(Collected data)
↓

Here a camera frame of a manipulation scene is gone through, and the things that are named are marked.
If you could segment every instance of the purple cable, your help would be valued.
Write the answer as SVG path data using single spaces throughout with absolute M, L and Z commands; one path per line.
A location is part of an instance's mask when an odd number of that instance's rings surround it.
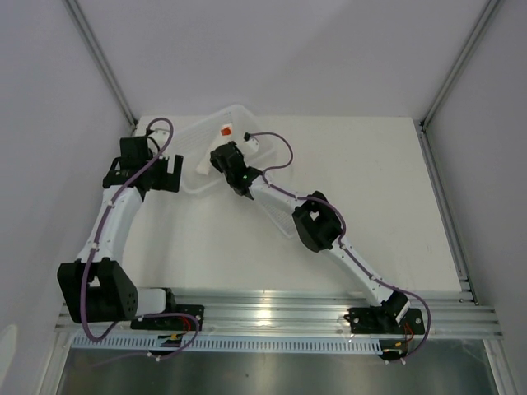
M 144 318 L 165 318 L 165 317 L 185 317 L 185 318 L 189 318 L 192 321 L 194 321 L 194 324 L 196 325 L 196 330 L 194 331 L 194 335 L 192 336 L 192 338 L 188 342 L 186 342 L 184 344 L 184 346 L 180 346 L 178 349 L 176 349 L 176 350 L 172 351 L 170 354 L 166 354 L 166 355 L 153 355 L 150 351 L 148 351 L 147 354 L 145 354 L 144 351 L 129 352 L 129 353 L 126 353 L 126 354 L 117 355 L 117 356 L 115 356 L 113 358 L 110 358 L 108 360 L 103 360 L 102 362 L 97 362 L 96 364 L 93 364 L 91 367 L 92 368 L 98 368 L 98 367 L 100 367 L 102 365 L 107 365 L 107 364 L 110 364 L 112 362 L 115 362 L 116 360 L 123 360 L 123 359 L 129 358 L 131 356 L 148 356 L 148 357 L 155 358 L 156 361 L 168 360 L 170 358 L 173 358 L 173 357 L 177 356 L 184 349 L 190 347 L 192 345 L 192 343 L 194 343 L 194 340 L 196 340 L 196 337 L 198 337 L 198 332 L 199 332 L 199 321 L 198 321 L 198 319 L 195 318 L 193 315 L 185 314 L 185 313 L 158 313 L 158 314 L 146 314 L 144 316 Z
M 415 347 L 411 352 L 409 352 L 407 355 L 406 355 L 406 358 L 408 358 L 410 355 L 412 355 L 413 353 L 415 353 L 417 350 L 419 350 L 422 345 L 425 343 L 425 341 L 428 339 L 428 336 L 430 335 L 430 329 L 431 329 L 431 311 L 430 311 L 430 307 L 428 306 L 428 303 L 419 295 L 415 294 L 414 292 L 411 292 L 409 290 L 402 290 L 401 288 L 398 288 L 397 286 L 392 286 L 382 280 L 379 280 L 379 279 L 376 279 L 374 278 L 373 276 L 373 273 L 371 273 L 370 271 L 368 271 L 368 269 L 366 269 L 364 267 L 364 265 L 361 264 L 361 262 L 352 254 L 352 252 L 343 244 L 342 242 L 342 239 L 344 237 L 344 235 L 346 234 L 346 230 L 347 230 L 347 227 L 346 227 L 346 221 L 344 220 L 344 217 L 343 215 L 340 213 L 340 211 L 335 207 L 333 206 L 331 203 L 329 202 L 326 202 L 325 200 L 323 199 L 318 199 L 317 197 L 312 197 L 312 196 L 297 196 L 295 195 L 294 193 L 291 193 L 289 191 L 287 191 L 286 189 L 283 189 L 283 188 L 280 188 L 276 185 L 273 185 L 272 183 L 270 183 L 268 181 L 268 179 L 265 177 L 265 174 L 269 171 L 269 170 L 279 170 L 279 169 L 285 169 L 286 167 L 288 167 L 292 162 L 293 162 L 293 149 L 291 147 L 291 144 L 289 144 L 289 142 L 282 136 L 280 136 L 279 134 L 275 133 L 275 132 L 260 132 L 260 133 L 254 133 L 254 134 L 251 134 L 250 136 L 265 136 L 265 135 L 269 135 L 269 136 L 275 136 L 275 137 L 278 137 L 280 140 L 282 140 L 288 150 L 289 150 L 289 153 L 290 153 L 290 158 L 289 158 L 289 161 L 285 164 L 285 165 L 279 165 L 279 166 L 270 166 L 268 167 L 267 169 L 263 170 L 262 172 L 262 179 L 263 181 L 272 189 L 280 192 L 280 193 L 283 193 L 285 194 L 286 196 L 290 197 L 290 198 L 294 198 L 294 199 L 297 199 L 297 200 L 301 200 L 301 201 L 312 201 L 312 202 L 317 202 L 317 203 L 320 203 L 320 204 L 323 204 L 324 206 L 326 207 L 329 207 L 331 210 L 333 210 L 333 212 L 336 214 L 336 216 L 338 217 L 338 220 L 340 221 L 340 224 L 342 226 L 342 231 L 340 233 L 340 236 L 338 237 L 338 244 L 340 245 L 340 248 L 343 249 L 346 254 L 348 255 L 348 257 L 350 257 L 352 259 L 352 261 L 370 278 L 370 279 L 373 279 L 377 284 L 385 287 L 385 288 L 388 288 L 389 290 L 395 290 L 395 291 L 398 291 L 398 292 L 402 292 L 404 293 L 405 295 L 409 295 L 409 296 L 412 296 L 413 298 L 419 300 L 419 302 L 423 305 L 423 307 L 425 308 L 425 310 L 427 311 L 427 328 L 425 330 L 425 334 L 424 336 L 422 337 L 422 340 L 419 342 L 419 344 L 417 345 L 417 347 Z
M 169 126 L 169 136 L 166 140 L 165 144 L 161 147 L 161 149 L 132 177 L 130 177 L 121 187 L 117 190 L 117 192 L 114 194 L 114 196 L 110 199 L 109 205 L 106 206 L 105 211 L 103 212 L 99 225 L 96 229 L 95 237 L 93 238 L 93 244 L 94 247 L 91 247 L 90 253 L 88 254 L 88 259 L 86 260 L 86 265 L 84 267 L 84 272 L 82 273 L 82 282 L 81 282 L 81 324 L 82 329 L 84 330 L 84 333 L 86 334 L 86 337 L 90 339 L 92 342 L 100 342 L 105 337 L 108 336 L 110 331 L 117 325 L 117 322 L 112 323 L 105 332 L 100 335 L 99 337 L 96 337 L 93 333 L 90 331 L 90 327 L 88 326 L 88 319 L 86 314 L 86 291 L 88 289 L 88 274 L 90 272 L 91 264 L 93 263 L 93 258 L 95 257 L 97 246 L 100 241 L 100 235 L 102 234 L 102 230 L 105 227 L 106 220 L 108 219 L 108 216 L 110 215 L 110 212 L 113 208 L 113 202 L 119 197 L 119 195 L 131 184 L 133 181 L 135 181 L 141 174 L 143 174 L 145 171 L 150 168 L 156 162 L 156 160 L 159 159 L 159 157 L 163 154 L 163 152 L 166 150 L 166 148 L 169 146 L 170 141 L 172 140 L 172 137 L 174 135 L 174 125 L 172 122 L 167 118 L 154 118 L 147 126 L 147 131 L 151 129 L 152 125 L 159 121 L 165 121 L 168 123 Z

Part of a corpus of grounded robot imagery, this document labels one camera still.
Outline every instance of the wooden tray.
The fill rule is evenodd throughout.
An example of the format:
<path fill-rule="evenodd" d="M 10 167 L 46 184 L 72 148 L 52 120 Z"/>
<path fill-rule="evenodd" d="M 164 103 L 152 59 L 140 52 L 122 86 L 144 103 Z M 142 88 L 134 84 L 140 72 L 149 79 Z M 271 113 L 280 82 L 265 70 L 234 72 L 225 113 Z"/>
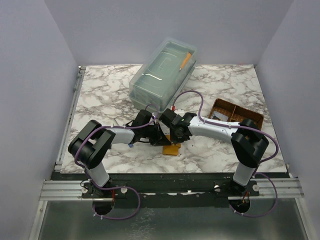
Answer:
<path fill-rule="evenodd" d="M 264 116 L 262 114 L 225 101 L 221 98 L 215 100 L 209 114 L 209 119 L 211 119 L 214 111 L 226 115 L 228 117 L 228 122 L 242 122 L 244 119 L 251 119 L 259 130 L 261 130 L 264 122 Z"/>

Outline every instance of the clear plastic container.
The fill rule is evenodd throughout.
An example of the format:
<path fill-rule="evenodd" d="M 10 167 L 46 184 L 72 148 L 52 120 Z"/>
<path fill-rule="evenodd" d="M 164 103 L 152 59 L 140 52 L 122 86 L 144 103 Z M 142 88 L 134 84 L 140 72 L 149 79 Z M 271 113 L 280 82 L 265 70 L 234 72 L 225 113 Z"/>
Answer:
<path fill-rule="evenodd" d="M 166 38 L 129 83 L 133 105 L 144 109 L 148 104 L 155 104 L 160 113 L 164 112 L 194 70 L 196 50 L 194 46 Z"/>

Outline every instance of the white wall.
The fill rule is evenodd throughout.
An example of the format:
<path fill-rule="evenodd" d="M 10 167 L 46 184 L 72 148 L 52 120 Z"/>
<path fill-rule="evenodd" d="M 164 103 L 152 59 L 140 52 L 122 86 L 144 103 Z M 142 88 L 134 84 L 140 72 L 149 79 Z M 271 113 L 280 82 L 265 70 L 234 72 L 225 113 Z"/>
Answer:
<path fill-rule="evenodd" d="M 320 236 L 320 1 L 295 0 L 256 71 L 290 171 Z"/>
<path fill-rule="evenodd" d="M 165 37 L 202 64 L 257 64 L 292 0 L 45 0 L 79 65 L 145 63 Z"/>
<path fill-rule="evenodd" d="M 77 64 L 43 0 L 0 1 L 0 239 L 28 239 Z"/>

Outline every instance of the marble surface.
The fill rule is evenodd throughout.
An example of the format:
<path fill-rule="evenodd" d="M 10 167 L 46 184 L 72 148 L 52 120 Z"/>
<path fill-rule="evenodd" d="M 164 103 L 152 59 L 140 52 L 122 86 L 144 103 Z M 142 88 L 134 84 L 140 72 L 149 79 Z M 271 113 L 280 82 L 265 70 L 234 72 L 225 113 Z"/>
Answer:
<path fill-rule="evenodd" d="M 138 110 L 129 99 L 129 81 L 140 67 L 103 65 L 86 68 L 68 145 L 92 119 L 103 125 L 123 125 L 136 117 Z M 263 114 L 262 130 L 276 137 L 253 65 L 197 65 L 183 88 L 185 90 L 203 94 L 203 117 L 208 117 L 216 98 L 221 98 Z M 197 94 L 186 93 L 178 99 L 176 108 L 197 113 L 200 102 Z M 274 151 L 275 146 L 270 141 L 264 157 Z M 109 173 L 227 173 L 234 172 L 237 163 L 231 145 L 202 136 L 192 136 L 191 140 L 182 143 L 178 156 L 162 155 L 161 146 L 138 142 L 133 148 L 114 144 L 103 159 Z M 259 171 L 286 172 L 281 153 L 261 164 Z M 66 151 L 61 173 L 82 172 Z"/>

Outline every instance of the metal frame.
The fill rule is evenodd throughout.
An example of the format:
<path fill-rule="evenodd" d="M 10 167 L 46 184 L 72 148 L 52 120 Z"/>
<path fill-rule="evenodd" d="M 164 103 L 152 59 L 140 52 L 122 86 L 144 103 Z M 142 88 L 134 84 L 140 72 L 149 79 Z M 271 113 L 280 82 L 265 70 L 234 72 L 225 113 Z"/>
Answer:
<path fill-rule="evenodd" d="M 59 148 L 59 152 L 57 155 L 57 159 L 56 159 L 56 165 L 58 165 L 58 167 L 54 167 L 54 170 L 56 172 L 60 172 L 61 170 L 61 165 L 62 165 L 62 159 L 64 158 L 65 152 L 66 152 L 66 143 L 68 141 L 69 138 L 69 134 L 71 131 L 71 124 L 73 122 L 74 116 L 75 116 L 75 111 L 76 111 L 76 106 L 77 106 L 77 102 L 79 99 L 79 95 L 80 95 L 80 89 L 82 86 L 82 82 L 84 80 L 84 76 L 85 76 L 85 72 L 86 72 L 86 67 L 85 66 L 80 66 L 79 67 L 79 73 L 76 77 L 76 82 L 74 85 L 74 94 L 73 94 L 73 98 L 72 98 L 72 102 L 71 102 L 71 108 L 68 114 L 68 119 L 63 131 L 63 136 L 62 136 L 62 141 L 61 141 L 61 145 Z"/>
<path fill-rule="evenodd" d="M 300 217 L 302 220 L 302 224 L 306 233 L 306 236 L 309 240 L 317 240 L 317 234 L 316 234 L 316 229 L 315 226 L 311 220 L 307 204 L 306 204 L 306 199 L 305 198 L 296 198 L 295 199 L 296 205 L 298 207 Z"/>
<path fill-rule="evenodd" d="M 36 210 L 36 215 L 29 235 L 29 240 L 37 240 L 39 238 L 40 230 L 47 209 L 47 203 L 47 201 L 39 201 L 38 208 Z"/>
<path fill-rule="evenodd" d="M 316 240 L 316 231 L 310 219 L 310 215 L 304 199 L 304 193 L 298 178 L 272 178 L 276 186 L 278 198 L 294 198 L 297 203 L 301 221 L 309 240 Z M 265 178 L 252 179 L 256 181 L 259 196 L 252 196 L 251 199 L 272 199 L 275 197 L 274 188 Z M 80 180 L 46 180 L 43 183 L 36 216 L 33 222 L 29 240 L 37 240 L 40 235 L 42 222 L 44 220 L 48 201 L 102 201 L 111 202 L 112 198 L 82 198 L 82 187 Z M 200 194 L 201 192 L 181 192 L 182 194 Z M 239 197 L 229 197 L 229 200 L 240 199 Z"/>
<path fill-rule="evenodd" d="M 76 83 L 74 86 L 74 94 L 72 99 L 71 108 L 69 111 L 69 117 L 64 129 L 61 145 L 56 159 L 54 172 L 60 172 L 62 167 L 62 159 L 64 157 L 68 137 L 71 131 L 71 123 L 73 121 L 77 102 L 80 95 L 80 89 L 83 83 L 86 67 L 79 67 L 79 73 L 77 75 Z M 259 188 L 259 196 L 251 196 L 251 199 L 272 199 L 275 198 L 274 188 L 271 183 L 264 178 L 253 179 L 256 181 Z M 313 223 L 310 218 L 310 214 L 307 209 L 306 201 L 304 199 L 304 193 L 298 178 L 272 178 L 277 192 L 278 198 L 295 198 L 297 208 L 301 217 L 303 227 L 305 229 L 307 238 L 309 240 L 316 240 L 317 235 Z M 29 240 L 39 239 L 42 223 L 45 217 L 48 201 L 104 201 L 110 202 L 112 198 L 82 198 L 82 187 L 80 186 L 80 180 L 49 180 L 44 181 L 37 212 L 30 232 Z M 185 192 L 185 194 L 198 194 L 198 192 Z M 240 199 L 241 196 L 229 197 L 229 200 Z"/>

↑

| TASK GOAL |
What you return should be the lines from the start of the data through the line with "Write the answer", quoted exactly and nothing more.

| OUTPUT FOR THIS TASK |
Here a camera frame of a manipulation scene is gone through, and the things that are named are marked.
If you could segment every instance of the purple cable, your help would be valued.
Write the answer as SVG path data using single spaces throughout with absolute M, L and Z commands; one path per line.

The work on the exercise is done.